Sanctuaries should give honest updates if well-publicized feel-good care solutions turn out to not be as effective as originally portrayed. Sanctuaries and compassionate caregivers worldwide often get unsolicited care advice from members of the public who saw a care or organizational solution proudly displayed by a different sanctuary’s social media page, without the fuller picture of the potential downsides, side-effects, or later modifications to these novel fixes. This happens occasionally online in the case of larger residents with disabilities who are outfitted with sleek mobility devices that sometimes end up causing as many health issues as caregivers had hoped to solve; this isn’t to say that these devices do not work! Prosthetic solutions can be successful, but these often require time and ongoing work before lasting progress is achieved, something that is sometimes not communicated in the soundbyte of a social media post.
Ultimately, the farmed animal sanctuary movement depends on each and every organization to commit to a high standard of honest information sharing (especially in our highly connected online world) to maintain the integrity and positive perception of the movement as a collective.
The Facts Speak For Themselves
The realities of animal agriculture are often overwhelming and quite grim, especially to people in the farmed animal sanctuary movement who work with the affected species each day. The staggering scale of the issues involved are stark and need no embellishment. There is no reason to exaggerate any numbers or standard practices in animal agriculture; by using incorrect or inaccurate information as a part of one’s educational programs, a sanctuary risks losing the support or attention from more skeptical members of the public who may be looking for a reason to distrust their message and mission.

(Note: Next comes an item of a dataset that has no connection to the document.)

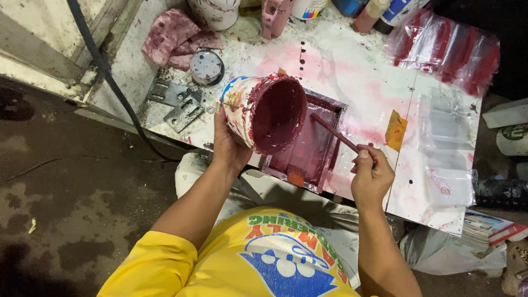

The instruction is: Stirring red ink in a container and applying it to a screen printing frame using a wooden stick.

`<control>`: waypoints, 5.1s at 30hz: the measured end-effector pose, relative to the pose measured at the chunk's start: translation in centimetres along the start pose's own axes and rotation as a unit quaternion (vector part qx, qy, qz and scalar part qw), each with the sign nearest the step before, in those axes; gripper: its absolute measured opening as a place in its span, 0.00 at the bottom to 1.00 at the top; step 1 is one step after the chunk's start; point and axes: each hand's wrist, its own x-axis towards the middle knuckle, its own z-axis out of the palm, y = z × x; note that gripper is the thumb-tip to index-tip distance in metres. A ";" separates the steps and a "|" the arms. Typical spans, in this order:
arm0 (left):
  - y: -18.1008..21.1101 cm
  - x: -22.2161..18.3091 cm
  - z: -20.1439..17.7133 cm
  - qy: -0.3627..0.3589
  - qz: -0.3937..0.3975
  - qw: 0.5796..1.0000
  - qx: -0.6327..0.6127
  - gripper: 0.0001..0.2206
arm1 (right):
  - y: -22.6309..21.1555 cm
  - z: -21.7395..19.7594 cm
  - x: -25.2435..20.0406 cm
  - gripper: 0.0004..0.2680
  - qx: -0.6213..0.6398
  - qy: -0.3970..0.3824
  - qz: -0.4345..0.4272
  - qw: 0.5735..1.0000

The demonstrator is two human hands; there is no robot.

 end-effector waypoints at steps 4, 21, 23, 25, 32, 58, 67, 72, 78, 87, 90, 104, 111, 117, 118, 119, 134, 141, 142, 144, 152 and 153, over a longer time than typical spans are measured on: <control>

Avoiding Unverified Claims
When promoting alternatives to animal products or animal exploitation, always be as truthful and accurate as possible, especially if it pertains to human health. If a sanctuary representative is endorsing or promoting products or information based on contested or purely anecdotal data, they should be sure to present it as a personal endorsement rather than the sanctuary’s position. Like sharing inaccurate facts about animal agriculture, sharing flimsy information about alternatives to using animals or what comes from them can alienate those who most need to hear a sanctuary’s compassionate message!

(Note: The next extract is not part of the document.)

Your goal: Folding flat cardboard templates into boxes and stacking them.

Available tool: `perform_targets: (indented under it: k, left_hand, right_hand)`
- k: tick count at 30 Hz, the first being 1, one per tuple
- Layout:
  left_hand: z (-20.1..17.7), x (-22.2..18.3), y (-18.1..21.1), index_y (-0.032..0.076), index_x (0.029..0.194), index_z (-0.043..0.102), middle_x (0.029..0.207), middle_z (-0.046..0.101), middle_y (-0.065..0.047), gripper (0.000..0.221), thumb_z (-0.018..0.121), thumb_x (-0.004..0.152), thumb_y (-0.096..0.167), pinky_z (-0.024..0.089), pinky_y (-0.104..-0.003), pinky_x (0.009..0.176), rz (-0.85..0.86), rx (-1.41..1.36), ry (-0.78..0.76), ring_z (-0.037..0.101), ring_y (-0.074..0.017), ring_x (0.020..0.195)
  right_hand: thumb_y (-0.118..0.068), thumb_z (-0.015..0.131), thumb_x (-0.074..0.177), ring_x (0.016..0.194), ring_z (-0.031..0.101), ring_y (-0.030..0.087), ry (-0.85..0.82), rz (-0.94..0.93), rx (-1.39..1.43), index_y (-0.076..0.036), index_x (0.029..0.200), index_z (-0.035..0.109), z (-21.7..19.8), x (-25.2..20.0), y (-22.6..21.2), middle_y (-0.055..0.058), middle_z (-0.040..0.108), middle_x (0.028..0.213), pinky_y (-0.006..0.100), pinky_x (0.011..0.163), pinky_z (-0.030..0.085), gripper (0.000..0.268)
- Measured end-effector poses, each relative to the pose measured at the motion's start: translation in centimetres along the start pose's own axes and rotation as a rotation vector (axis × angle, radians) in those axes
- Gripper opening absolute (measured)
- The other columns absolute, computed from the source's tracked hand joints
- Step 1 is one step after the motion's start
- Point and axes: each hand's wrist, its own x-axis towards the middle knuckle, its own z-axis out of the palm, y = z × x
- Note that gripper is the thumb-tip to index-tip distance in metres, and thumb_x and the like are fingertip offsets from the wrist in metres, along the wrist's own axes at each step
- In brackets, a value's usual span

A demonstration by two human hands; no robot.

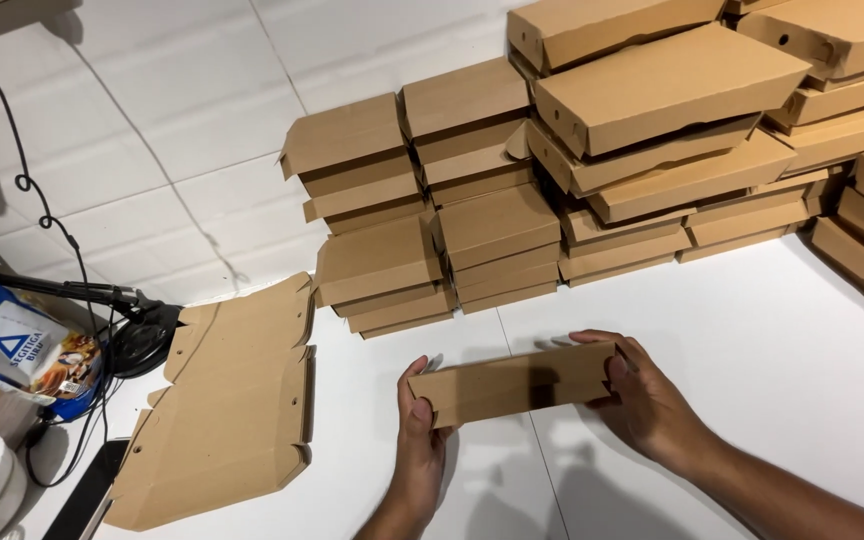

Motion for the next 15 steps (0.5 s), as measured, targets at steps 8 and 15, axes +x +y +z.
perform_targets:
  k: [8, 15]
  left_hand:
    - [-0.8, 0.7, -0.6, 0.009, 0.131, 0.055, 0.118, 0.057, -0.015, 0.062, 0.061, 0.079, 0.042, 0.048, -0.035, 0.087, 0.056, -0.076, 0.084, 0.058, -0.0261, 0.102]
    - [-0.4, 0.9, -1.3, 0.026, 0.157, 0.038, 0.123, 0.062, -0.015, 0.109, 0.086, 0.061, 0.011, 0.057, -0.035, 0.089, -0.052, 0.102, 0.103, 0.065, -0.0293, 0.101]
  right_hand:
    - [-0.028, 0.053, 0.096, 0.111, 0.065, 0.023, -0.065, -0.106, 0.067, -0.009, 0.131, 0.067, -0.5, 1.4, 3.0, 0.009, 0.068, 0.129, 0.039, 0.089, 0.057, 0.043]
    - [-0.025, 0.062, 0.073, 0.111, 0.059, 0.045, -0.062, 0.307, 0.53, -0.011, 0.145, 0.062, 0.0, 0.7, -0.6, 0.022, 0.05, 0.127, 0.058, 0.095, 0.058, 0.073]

One way to ensure good data is being shared with your audience and visitors is to provide literature from reliable sources. There are many organizations putting out highly vetted information, both about animal agriculture and compassionate alternatives, in affordable, well-produced brochures and booklets that visitors can peruse and bring to their communities. Vegfund offers a grant that could potentially be put towards obtaining great materials for your sanctuary!

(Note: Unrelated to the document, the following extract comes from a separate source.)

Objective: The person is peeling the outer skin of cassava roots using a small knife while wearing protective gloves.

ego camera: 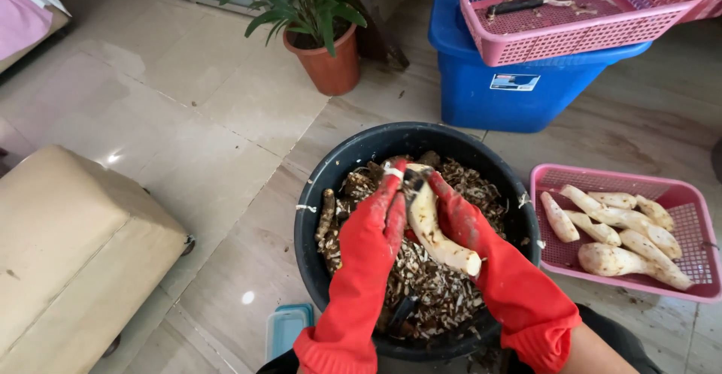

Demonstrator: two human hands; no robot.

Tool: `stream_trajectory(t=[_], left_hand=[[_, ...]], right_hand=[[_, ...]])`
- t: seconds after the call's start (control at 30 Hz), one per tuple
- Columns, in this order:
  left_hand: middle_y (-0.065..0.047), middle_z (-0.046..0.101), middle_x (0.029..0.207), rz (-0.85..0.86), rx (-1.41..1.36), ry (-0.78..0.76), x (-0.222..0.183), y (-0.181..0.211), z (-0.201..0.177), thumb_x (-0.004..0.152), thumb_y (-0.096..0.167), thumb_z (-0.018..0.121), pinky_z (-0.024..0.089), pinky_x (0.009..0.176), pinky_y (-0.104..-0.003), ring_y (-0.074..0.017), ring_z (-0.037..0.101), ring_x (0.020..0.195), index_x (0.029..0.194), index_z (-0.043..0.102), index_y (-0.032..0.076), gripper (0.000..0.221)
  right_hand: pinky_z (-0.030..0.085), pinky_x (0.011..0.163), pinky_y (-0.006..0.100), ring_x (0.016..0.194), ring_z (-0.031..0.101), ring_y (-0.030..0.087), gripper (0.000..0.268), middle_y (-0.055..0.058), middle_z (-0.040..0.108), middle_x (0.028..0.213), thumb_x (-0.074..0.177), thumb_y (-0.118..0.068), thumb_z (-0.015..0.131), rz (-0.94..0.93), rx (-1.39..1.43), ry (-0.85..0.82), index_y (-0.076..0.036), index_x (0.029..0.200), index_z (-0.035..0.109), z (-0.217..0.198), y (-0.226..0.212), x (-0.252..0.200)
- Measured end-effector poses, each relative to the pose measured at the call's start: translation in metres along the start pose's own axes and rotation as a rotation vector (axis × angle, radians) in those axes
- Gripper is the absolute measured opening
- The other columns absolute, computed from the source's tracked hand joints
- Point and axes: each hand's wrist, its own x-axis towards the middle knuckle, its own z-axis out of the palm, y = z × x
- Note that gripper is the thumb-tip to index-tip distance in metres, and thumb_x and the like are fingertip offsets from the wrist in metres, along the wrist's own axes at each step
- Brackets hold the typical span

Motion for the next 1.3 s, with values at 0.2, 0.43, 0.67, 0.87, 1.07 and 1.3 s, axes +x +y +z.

If you are raising funds for a specific use at your sanctuary, it’s important to give an explanation for where those funds are specifically going, especially if it is a large amount. Many individuals have a very limited understanding of the costs involved in lifelong compassionate care and sanctuary operation (especially compared to agricultural operations), and seeing the numbers broken down can help create both more trust for your organization and more support from a better-informed public. In addition, all 501(c)(3) nonprofits in the United States must publicly disclose their Form 990 (income and expenses), and making this form easy to find with clear explanations can help foster more trust in your organization. Some organizations post their significant veterinary expenses directly on their website. While this level of disclosure is not required, it is one model of providing transparency to anyone who wants to know where their dollar might go!
One easy way to demonstrate your organization’s commitment to financial transparency is to obtain Guidestar’s Seal of Transparency and displaying it on your sanctuary’s website! If you’re already committed to honest financial disclosure, getting the seal is simple.